Chrome OS, whatever it turns out to be, proves Google isn't Microsoft's worst enemy. That honour belongs to Microsoft itself.






Talkback
Nice analysis: but one thing that MS may well draw out of this announcement is that, with the introduction of competition, it's now got a better shield against claims of monopoly and might fare somewhat better in its eternal battles against the EU and other legislators fed up with Redmond's high-handed attitude.
That's one way to look at it. I might prefer to think that from the consumer side, people will start to see that they don't have to tolerate the high-handed attitude and buggy software that Microsoft foists on them.
But I'm afraid your opinion is more likely to turn out to be true than mine...
jw
Hopefully there will be some competition in the netbooks when it comes to OS.

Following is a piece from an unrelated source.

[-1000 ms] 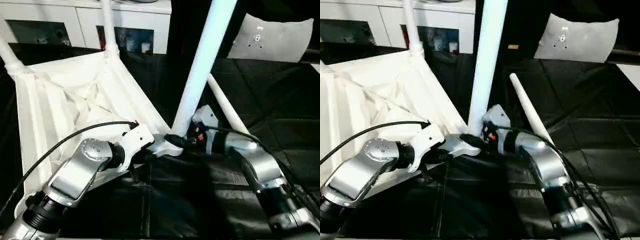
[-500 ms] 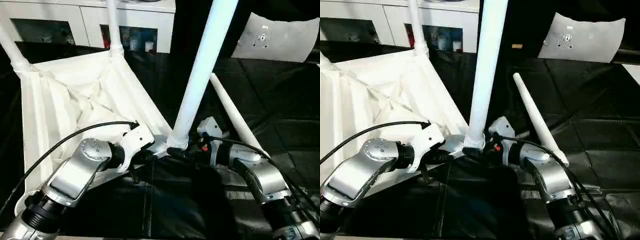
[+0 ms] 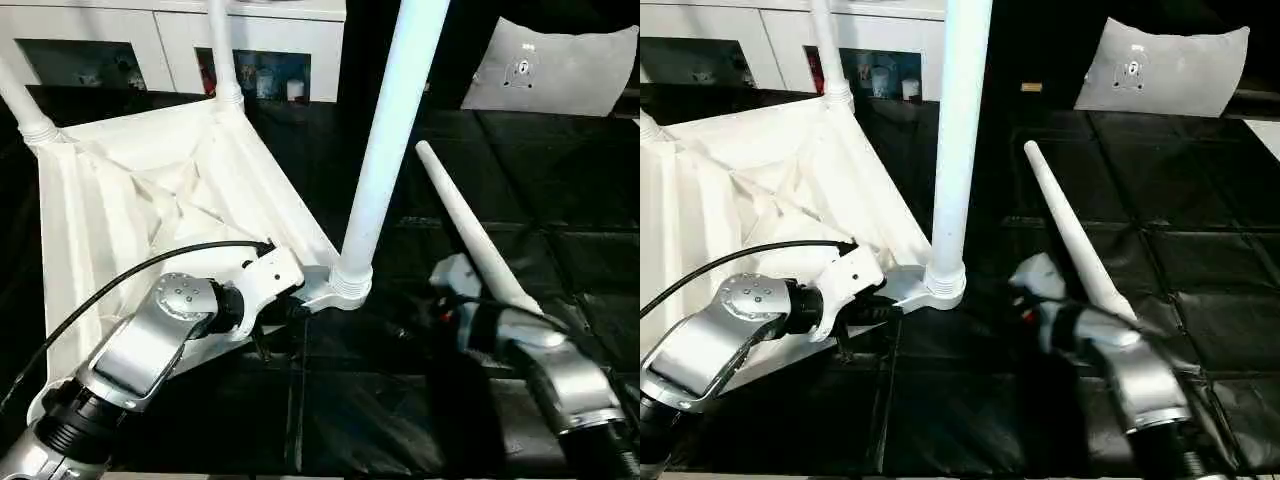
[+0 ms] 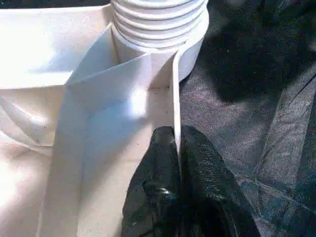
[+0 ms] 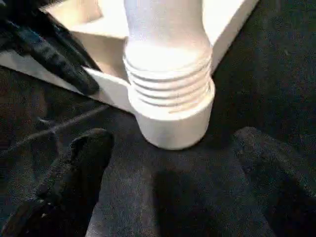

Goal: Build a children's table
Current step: Insert table leg to table base, then rotate leg to tighten

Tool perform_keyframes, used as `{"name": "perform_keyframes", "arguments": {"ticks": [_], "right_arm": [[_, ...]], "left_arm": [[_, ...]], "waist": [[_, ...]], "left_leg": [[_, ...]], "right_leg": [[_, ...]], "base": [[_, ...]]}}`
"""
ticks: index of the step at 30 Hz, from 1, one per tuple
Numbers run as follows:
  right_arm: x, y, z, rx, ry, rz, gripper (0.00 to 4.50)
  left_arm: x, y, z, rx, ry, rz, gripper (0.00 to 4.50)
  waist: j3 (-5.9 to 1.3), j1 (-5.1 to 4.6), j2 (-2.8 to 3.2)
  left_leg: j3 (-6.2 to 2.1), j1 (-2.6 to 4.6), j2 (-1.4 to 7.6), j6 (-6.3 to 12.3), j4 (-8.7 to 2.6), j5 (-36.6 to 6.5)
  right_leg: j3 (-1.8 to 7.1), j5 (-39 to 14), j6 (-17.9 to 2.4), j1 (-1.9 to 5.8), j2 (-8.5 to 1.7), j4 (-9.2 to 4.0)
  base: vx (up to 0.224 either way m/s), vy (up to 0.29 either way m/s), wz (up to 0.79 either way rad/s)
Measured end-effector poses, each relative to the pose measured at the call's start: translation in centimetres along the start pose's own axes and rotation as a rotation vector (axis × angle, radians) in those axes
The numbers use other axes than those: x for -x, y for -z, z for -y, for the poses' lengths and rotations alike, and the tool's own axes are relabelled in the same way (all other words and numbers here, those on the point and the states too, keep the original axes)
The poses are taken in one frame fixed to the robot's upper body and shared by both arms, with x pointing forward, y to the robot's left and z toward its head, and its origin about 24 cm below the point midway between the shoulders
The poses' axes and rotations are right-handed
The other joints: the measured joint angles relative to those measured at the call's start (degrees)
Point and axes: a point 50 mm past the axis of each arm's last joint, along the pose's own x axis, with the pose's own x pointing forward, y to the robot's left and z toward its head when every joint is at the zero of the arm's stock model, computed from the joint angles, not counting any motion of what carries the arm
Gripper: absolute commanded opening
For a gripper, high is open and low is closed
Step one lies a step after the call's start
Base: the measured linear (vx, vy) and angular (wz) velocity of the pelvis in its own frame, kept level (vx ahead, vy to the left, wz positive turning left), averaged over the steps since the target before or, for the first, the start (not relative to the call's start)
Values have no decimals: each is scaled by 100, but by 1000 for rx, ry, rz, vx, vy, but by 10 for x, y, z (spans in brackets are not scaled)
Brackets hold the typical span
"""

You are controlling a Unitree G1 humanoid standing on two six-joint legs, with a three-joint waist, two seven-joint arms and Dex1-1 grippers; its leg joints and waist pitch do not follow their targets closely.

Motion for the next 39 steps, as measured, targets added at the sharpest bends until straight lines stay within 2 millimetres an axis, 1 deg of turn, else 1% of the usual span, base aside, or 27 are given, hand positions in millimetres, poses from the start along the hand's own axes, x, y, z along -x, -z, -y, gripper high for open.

That will also increase competition on other software to be used on these netbooks. In other words; the "chicken and egg" - situation will possibly get somewhat out of its deadlock.
Too early to say though as we have not seen this new OS yet.
Still, we may hope for some competition.
So, apart from the fact that it's from Google - which is sgnificant, what's the big deal. Yet another Linux variant to try and persuade people to move away from MS. I've yet to see a comment on this topic, where ever I see it raised, from anyone other than a geeky Linux enthusiast. Those of us that use Windows in our day to day lives at work and play are happy. We don't need an operating system which we need to be constantly tweaking to make it support basic devices or search around for basic applications to do what we want.
Roll on Windows 7 ! (Oh, and roll on Office 14 as well)
Well, here's the problem with that opinion. You don't have to go digging around for basic device drivers, because all of the current Linux distributions support essentially all common devices, and a heck of a lot of "uncommon" devices as well - significantly more than Vista does, in fact. You are correct to some degree about applications, and that is exactly where I make the decision between Linux and Windows when I am helping friends choose new systems. However, even that is not as true as it once was - with OpenOffice, media players, digital photo management, and of course browsers and mail programs, the vast majority of average users will find everything they need in Linux.
If you are happy with Windows, that's great. But please update your Linux experience before you try to put it down with outdated information. To be honest, I should probably do the same in the other direction - Vista was such an absolute disaster that I have absolutely given up on Windows. Win7 might be a good product, but I will never know, because it will never be loaded on any machine I own.
As for Office 14, or whatever the next version will be called... do you suppose Microsoft will decide to change the default file format to something incompatible with any previous Office version, again? Do you really enjoy paying for software which does that to you, over and over and over again?
jw
My views on current versions of Linux are based on a blog I read last week where the guy wanted to do something (can't remember detail) and was going to use an external storage device that wasn't supported on his debian machine so he was going to load some other Linux and then do what he wanted. Just seems that pretty much anything we ever want to do we can do straight out of the box. Plug things in, download a new application whatever.
New file formats in office don't bug me at all. We move new and old versions of office docs between people in the company seamlessly - just downloaded the compatibility plugin which took 2 mins.